The question of the number of columns to be added or other possible patches is left open for future research. However, it is to be noted that the SHA-3 semi-finalist FUGUE [19], a direct successor of Grindahl, was built with the aim of resisting to this type of attack [39]. In particular, the designers increased the internal state size and proposed a much better diffusion layer, finally succeeding in formally proving resistance of FUGUE against the methods we presented in this article. Moreover, the SHA-3 hash function candidates AURORA [22] and LUX [35] also proposed arguments with regard to our attacks as their proposals share similarities with Grindahl. However, some other vulnerabilities were later discovered for these two candidates [11, 14, 15, 40].
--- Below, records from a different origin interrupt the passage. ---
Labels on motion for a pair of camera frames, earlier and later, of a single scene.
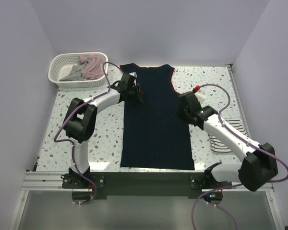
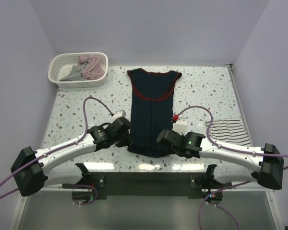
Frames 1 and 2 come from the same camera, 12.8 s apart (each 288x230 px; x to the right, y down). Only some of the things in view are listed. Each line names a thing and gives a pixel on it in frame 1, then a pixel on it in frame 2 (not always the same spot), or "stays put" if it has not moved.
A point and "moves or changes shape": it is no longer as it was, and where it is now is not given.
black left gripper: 138,97 to 127,141
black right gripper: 178,113 to 170,149
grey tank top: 76,74 stays put
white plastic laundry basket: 78,70 stays put
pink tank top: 93,69 stays put
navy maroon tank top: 153,136 moves or changes shape
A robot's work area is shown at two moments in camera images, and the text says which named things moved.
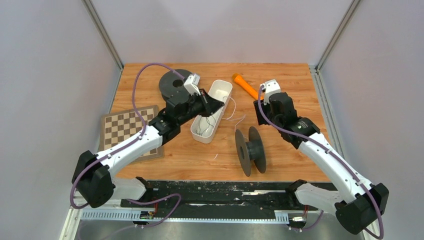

7 Conclusion and Future Work

In this article, we described a collision attack on the AES-based Grindahl hash function using a byte-wise truncated differential path. The rather small internal state size can be exploited by a counterintuitive technique in which the attacker first lets all the differences spread. Then, by a sharp message bytes fixing schedule along with the backward construction of a colliding-truncated differential path starting from an all-active internal state, one can compute a collision with not more than \(2^{112}\) round computations for the full \(256\)-bit version of Grindahl.

Attacking the second-preimage resistance of Grindahl using the same method seems difficult since the attacker has access to much less freedom degrees (only the difference in the message bytes can be randomized, not the values anymore) and the security claim from the designers is the same as for collision resistance, i.e., \(2^{n/2}\).